The ratio (CPS) of response and internal standard element response in liquid.
Specific embodiment
In order to make the objectives, technical solutions, and advantages of the present invention clearer, with reference to the accompanying drawings and embodiments, right
The present invention is further elaborated.Additional aspect and advantage of the invention will be set forth in part in the description, part
It will become apparent from the description below, or practice through the invention is recognized.It is only used to solve it should be appreciated that being described below
The present invention is released, is not intended to limit the present invention.

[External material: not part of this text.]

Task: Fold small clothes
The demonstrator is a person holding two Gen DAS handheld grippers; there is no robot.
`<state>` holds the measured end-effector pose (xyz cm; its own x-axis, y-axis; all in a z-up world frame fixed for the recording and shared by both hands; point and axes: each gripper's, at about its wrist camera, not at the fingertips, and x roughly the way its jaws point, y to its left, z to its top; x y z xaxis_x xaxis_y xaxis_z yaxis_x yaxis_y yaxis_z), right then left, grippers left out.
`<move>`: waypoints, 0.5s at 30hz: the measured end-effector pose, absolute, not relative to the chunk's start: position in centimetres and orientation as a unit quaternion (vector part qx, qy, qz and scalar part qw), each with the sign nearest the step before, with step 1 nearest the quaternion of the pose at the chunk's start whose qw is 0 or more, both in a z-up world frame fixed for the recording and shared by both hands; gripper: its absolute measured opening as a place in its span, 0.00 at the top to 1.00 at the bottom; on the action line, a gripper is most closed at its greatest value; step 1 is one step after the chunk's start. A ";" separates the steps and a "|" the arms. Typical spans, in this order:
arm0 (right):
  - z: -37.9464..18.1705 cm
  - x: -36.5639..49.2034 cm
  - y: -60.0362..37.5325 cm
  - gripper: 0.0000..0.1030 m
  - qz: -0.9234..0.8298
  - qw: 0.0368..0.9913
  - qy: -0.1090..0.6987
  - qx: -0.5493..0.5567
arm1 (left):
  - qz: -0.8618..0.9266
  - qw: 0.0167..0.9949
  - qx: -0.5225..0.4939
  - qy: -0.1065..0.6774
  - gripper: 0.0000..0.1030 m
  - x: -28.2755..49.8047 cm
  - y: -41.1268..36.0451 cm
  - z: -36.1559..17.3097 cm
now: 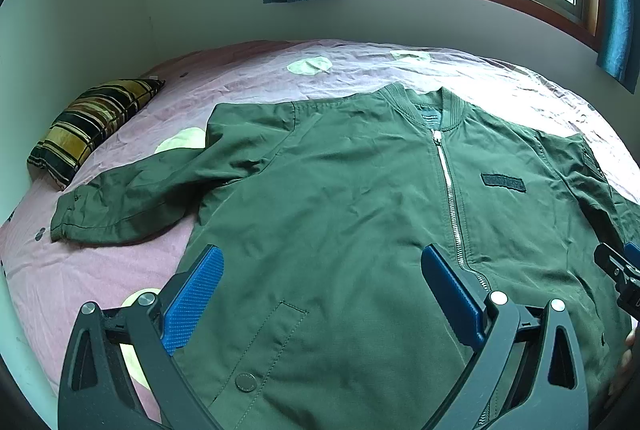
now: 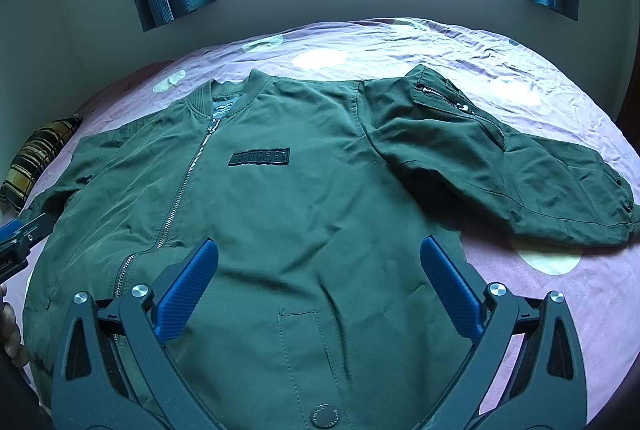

Term "comprising" used herein, " comprising ", " having ", " containing " or its any other deformation, it is intended that covering
Non-exclusionism includes.For example, composition, step, method, product or device comprising listed elements are not necessarily limited to those and want
Element, but may include not expressly listed other elements or such composition, step, method, product or device it is intrinsic
Element.
Conjunction " Consists of " excludes any element that do not point out, step or component.If in claim, this
Phrase will make claim closed, so that it is not included the material in addition to the material of those descriptions, but relative normal
Except rule impurity.When being rather than immediately following after theme in the clause that phrase " Consists of " appears in claim main body,
It is only limited to element described in the clause;Other elements are not excluded except the claim as a whole.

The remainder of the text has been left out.